> Exercise instructions: Your reply should hold the line containing "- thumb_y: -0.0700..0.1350" and every later line of the records, reproduced exactly, and no other lines.

Provided records START

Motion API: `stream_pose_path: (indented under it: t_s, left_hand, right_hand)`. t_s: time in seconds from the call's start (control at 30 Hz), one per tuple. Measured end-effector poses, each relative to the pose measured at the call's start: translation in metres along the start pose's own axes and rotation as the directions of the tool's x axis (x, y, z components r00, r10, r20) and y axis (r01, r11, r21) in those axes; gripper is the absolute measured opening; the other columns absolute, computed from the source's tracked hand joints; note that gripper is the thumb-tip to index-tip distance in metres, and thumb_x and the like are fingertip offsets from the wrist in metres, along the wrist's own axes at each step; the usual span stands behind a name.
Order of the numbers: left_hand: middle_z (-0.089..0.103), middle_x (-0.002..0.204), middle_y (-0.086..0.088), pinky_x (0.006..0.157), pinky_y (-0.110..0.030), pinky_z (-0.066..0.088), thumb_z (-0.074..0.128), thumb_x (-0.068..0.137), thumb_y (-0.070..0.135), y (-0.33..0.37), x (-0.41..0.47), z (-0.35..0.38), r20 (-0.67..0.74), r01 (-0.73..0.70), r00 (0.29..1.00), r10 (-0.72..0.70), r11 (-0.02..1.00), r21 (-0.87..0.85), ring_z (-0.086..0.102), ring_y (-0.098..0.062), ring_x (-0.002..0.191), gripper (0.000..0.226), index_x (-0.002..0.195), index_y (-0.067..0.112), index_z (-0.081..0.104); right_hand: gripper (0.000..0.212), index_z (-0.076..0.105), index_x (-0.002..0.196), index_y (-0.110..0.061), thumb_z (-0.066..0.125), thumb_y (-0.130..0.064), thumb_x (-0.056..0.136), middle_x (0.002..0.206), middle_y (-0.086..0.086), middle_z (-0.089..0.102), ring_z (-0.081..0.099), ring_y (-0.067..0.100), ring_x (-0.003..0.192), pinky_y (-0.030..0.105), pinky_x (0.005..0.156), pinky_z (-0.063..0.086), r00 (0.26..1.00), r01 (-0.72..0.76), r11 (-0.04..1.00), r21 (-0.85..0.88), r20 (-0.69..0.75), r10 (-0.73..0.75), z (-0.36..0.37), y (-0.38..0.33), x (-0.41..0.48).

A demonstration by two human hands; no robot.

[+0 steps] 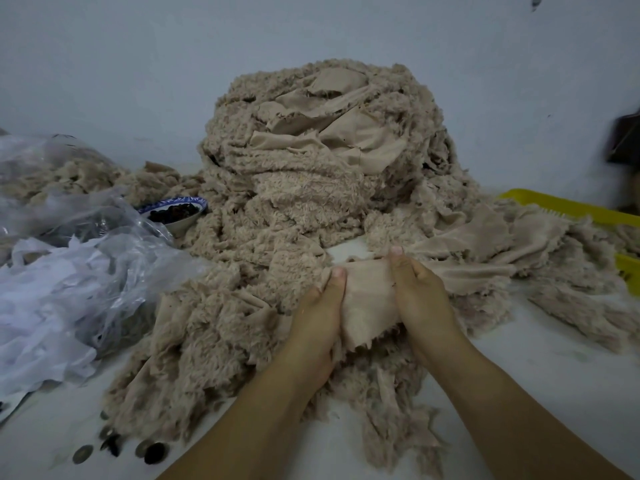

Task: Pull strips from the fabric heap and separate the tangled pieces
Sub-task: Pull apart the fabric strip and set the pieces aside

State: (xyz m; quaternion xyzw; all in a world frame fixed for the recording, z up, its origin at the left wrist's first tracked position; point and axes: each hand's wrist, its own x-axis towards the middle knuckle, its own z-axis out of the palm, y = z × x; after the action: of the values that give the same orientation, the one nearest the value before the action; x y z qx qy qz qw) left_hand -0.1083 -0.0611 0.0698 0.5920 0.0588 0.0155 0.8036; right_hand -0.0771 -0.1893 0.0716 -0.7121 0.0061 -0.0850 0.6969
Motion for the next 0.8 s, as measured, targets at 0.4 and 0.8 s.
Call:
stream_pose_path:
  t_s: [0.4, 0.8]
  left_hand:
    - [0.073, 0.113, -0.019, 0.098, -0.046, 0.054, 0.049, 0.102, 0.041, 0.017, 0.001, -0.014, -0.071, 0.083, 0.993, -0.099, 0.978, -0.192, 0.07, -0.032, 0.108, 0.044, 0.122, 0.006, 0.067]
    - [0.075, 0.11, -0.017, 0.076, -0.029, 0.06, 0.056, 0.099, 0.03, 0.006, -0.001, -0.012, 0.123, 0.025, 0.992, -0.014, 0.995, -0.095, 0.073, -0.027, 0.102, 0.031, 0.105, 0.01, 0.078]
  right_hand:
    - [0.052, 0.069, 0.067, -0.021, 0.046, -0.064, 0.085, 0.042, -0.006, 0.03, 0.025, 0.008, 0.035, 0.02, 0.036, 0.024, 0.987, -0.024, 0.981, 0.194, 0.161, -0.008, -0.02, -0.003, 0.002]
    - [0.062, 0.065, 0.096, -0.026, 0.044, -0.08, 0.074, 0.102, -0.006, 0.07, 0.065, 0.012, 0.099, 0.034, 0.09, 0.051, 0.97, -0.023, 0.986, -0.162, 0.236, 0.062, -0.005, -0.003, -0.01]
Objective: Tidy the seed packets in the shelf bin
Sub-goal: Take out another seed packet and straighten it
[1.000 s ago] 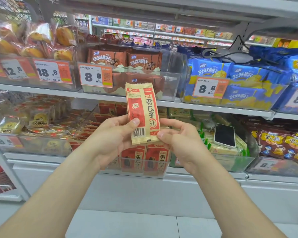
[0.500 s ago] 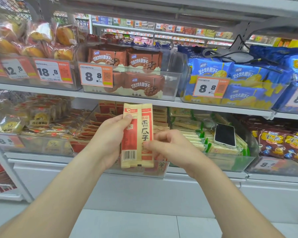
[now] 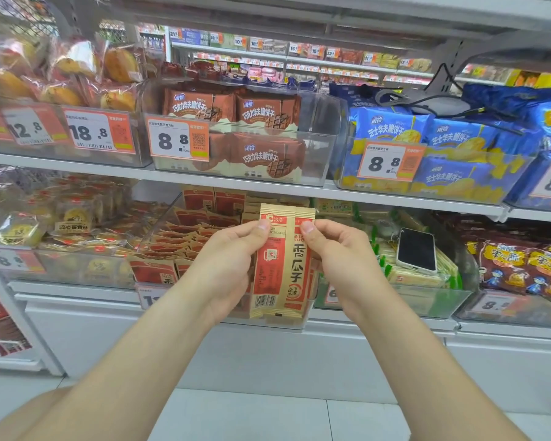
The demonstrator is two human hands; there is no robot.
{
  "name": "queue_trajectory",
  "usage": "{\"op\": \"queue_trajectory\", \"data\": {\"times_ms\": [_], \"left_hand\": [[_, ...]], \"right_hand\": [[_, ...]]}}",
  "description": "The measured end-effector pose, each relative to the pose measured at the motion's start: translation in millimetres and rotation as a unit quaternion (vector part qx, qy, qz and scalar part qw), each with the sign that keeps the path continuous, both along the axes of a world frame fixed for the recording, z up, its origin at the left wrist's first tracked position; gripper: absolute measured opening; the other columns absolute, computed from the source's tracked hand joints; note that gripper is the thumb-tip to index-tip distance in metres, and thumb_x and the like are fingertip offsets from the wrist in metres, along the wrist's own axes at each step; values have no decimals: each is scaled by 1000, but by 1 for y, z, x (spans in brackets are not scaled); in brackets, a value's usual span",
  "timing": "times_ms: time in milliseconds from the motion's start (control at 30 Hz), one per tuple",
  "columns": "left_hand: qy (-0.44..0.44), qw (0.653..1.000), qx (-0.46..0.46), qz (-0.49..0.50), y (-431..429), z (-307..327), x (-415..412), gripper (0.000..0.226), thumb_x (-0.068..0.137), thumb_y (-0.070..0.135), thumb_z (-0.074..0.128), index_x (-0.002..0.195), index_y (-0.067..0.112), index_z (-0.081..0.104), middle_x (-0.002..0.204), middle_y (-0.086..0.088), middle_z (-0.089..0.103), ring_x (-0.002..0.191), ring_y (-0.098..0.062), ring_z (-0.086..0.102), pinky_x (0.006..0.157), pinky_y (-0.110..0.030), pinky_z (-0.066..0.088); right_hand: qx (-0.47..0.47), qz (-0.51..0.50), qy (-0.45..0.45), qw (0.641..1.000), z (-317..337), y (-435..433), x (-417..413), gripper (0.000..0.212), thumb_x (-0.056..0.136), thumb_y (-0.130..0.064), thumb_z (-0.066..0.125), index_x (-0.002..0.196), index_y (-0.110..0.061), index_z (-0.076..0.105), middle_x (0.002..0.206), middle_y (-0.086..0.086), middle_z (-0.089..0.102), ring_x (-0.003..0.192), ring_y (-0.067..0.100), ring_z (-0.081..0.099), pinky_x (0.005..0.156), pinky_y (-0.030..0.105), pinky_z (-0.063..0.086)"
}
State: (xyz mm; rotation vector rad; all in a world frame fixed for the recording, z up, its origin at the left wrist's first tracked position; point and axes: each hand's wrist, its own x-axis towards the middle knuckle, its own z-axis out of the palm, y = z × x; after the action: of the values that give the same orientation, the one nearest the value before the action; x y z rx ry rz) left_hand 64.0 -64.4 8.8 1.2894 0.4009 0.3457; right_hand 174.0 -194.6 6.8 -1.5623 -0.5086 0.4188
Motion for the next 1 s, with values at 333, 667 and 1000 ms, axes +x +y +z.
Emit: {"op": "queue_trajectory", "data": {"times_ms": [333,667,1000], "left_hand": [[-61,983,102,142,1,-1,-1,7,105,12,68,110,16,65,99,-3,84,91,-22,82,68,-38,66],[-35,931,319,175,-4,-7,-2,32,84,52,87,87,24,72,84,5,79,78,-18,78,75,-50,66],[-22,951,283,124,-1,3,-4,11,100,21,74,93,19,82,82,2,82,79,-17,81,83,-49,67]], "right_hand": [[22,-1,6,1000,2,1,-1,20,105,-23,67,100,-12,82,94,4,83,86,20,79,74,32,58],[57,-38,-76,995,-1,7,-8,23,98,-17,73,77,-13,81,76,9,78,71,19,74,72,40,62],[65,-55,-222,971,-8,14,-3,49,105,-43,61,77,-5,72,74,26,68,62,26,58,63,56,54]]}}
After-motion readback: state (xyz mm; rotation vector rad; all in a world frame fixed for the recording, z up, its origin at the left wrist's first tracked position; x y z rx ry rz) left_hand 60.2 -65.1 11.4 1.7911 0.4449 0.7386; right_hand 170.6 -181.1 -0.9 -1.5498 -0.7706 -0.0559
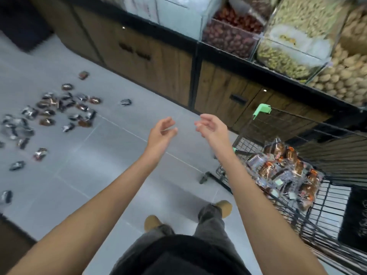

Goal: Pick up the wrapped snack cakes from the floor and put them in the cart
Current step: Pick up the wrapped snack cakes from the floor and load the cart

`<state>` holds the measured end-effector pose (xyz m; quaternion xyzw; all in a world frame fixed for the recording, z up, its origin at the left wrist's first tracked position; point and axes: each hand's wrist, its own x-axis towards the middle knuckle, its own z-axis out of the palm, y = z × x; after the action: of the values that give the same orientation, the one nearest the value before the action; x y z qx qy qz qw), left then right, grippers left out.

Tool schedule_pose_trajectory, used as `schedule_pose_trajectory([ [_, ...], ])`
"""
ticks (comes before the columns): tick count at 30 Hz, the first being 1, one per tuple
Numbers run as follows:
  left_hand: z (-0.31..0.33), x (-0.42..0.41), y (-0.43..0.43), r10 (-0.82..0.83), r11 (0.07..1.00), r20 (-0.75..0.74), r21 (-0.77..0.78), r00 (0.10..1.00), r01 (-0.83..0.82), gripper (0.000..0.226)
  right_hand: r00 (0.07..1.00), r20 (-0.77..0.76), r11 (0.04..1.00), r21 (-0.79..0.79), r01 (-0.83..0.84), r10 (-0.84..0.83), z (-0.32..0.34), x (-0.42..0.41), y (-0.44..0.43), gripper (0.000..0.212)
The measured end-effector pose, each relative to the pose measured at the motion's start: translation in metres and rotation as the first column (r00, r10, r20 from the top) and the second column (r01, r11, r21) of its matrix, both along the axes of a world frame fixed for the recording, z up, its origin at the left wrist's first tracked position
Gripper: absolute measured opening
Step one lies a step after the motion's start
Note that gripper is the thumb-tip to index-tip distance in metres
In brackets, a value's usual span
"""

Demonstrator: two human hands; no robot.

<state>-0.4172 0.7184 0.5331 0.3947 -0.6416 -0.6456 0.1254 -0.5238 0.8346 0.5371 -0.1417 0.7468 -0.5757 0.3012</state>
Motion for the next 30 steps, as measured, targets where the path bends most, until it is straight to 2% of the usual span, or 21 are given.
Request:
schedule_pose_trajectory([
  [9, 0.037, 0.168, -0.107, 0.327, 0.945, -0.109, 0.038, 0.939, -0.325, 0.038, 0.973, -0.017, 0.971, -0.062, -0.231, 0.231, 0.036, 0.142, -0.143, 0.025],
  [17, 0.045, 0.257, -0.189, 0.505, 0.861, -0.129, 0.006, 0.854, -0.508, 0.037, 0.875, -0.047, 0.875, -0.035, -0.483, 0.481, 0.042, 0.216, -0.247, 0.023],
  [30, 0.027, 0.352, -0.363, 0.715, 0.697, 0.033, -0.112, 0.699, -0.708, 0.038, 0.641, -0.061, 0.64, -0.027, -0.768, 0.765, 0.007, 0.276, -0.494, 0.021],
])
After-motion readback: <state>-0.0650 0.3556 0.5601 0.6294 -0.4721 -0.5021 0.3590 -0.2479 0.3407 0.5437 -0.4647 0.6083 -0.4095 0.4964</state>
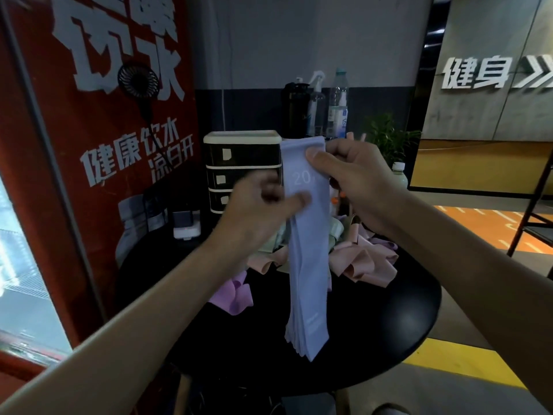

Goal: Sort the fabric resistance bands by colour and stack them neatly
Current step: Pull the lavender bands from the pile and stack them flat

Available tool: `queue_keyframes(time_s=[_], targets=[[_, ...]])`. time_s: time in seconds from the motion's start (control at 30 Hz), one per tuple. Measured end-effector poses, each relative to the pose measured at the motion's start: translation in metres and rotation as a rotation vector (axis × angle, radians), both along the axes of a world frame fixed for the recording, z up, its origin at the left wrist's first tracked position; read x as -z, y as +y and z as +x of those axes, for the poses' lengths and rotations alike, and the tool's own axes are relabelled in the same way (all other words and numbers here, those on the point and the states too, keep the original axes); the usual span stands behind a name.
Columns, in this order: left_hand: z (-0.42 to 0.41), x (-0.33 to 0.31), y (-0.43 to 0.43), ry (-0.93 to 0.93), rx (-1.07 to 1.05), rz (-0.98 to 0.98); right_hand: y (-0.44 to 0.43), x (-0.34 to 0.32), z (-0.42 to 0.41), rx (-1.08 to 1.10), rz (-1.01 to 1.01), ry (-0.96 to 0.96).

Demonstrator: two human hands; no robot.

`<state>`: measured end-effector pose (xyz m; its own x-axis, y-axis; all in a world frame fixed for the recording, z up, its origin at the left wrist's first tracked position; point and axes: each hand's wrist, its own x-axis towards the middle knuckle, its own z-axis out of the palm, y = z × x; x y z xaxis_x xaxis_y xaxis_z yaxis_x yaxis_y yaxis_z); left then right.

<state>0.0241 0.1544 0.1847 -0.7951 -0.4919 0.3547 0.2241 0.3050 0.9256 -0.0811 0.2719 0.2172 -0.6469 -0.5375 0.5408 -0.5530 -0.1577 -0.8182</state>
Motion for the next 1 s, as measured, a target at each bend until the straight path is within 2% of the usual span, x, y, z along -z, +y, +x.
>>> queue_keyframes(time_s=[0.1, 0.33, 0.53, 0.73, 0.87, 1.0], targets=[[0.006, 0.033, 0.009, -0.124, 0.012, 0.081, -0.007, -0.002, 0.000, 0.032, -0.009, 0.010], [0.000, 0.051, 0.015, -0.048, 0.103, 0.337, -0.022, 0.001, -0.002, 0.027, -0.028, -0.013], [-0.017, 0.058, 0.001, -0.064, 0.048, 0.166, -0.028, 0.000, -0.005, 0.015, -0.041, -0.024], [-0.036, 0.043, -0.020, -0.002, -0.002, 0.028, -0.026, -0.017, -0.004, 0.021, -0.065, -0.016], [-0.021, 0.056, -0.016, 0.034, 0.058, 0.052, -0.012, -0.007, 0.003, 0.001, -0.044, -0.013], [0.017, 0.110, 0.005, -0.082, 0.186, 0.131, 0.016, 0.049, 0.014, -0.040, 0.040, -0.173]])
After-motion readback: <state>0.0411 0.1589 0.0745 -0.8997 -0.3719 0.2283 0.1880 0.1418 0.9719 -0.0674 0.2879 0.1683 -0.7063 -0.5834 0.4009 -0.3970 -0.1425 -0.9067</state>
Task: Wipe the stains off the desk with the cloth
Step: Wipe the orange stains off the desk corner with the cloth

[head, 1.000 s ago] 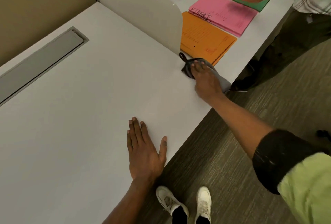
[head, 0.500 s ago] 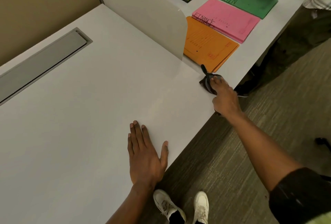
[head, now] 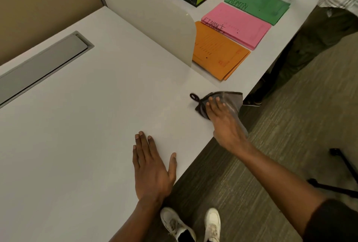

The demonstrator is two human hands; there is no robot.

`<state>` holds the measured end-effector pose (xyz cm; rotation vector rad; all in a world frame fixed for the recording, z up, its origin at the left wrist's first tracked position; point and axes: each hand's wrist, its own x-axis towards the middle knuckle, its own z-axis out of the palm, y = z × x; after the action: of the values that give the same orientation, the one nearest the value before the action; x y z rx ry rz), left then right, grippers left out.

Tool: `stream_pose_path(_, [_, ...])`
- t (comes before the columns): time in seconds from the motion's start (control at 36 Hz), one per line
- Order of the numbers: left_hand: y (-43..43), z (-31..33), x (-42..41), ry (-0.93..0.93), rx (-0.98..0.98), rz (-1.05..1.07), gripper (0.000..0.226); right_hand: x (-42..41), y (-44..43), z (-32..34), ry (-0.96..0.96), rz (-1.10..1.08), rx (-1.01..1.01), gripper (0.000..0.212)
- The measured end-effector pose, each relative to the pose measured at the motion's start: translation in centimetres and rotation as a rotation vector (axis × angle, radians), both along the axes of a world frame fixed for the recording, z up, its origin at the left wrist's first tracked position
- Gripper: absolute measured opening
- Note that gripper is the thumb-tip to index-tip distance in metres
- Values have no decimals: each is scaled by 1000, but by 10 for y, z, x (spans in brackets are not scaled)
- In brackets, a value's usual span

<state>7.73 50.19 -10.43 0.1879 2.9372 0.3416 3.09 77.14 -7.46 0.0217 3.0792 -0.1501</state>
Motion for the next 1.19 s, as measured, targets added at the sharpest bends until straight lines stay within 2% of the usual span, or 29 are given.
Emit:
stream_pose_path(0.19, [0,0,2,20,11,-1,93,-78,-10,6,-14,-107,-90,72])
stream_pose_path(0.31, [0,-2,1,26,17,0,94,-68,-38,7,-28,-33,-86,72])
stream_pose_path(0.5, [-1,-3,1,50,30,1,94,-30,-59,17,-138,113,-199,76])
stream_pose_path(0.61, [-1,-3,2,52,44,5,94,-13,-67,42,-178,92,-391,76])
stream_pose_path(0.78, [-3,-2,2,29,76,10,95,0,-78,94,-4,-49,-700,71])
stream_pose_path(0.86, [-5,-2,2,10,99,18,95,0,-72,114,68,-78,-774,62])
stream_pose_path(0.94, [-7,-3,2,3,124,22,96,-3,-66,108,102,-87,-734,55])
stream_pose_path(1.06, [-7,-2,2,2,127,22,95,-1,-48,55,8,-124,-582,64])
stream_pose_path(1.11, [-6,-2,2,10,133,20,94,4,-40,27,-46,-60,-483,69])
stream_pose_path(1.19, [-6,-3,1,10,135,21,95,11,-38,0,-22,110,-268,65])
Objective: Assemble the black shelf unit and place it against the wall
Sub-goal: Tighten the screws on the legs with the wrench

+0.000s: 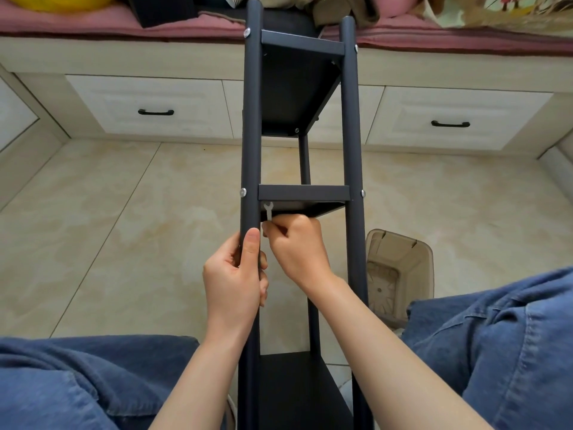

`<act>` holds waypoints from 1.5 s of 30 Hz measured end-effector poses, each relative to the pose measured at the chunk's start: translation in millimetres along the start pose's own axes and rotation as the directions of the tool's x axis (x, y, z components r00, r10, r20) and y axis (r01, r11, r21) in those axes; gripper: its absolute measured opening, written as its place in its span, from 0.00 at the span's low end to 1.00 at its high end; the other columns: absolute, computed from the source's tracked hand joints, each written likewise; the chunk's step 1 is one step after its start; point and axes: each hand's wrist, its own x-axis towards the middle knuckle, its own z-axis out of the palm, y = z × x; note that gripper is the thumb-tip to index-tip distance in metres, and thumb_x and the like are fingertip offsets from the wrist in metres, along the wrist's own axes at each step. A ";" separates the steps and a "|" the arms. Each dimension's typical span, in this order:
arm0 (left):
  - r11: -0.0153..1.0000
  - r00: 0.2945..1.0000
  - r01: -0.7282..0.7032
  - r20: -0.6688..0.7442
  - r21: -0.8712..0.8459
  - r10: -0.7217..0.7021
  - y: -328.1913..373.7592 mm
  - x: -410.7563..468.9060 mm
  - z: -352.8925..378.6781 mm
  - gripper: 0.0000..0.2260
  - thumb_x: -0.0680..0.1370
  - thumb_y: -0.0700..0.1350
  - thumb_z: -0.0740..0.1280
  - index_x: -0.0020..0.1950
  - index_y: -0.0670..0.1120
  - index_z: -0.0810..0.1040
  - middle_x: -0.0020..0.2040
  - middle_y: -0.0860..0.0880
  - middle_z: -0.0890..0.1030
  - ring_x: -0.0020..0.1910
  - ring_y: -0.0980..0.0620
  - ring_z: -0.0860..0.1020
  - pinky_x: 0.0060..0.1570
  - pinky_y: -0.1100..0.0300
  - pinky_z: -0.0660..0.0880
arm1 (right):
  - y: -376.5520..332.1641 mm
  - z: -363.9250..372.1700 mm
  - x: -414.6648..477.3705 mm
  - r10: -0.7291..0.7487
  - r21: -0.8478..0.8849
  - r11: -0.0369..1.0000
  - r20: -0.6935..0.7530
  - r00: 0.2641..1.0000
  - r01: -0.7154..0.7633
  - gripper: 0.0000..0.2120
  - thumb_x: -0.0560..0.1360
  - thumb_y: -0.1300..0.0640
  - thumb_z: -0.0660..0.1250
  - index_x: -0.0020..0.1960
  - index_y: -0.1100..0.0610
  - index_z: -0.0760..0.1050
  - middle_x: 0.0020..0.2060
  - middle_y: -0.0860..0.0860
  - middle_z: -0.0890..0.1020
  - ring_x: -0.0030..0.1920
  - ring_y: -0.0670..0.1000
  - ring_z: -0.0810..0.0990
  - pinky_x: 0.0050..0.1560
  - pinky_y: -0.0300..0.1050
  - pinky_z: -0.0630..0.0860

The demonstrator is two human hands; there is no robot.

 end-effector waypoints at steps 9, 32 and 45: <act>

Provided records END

> Solved problem:
  - thumb_y: -0.0700..0.1350
  - thumb_z: -0.0740..0.1280
  - index_x: -0.0020..0.1950
  - index_y: -0.0670..0.1120
  - index_z: -0.0810..0.1040
  - middle_x: -0.0020..0.2040
  - middle_y: -0.0860..0.0880
  - middle_z: -0.0890..0.1030
  - ring_x: -0.0020..0.1910
  - ring_y: -0.0980..0.0620
  - ring_z: -0.0860..0.1020
  - pinky_x: 0.0060..0.1570
  - pinky_y: -0.1100..0.0300
  - pinky_z: -0.0660..0.0880
arm1 (right):
  - y: -376.5520..332.1641 mm
  - z: -363.9250..372.1700 mm
  - x: -414.6648..477.3705 mm
  - r10: -0.7291..0.7487
  - r21: -0.8478..0.8849
  - r11: -0.0369..1.0000
  - r20: -0.6935..0.7530
  - r00: 0.2641..1.0000
  - r01: -0.7154..0.7633
  - gripper: 0.0000..0.2120
  - thumb_x: -0.0560..0.1360
  - thumb_y: -0.1300..0.0640
  - thumb_z: -0.0660..0.1250
  - index_x: -0.0020..0.1960
  - index_y: -0.1100..0.0610
  - index_z: -0.0760..0.1050
  - middle_x: 0.0020..0.2060
  - middle_y: -0.0860..0.0860
  - middle_z: -0.0890..0.1020
  - ring_x: -0.0030..0.1920
  - ring_y: -0.0670..0.1000
  - ring_z: -0.0810..0.0990
  - pinky_x: 0.0050..0.1560
  - pinky_y: -0.0300..0.1050
  - pinky_z: -0.0630..0.0860

The demonstrator is two human hands; there is no robot.

 end-effector waypoints at steps 9, 32 and 45: <act>

Nothing else is required to complete the output.